Finalement, l’intensité du traitement médiatique relatif à la pollution de l’air évolue en dent de scie au cours de l’année : un bruit de fond parsemé de pics d’information. Ces pics sont qualifiés d’alerte médiatique lorsqu’ils sont corrélés avec les pics de pollution ; dans ce cas, les médias relaient l’alerte à la pollution (avec notamment les conséquences pour les automobilistes et les personnes sensibles).

Certains pics de pollution ne sont pas accompagnés de pics d’information, c’est le silence médiatique : les journalistes focalisent leur attention sur d’autres événements jugés plus importants (la visite du Pape en Israël, par exemple). Par ailleurs, certains pics d’information se produisent alors que la qualité de l’air est bonne, c’est l’effervescence médiatique : des événements particuliers suscitent l’intérêt des journalistes pour le problème de la pollution atmosphérique (par exemple l’annonce d’un plan de lutte contre l’effet de serre).
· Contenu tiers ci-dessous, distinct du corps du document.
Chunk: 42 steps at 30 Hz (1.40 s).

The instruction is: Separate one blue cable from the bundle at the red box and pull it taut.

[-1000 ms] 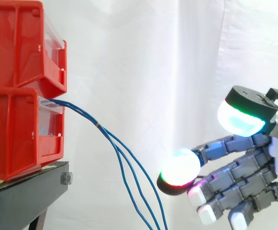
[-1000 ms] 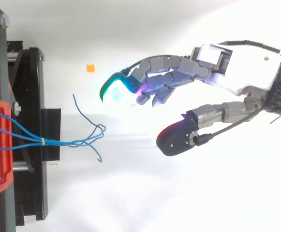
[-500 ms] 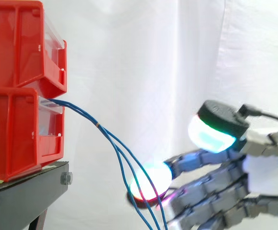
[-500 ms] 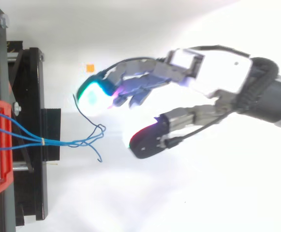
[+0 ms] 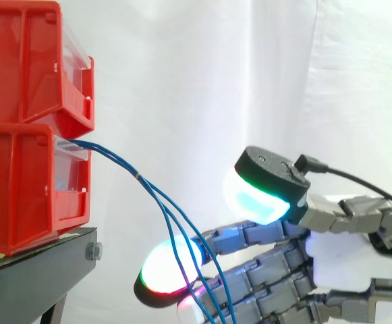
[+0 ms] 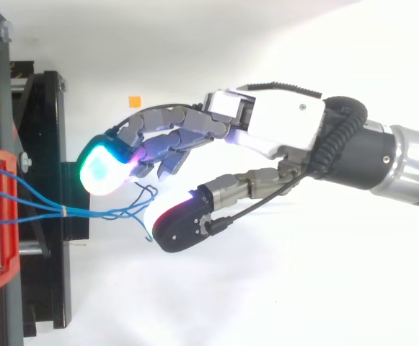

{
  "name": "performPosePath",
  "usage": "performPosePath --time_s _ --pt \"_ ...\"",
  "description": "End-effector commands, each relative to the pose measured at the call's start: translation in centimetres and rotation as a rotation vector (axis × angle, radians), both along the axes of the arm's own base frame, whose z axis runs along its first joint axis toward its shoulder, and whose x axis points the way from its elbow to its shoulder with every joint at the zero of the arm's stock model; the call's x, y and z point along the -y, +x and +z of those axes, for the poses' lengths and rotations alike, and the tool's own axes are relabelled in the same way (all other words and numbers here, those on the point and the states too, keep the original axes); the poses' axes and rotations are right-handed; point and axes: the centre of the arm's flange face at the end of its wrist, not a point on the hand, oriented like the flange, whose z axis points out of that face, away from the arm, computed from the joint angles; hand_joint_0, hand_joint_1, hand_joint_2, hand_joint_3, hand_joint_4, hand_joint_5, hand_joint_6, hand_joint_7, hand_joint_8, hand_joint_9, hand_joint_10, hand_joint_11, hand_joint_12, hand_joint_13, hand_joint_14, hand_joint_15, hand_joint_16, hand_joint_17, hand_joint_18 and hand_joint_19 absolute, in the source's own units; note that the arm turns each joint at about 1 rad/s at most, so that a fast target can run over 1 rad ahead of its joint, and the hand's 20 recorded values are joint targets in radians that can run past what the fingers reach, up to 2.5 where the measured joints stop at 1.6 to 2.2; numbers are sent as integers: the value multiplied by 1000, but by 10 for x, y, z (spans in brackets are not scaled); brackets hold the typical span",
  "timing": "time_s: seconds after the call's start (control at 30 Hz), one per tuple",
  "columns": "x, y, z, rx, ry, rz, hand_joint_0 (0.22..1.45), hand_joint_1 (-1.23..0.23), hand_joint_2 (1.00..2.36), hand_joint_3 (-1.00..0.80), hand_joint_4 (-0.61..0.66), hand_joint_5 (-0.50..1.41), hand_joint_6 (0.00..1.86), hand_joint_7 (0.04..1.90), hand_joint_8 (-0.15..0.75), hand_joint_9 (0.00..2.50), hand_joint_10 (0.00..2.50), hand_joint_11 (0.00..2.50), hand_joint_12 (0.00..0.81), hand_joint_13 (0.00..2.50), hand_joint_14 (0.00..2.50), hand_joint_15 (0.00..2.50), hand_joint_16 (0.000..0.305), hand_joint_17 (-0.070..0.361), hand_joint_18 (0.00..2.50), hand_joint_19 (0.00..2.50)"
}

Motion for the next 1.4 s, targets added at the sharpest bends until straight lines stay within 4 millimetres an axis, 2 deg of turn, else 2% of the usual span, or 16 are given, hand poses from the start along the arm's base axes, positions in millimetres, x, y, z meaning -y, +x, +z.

Ce travail met donc en évidence le fameux agenda médiatique : le lien entre la situation conjoncturelle et les sujets diffusés par les médias.

Une fois ces éléments identifiés, il est possible de se focaliser sur l’un d’entre eux et de mettre en évidence, par exemple, les caractéristiques de l’alerte médiatique et du bruit de fond relatif à la pollution atmosphérique. Les résultats de ces analyses seront bientôt mis en ligne sur SIRCOME.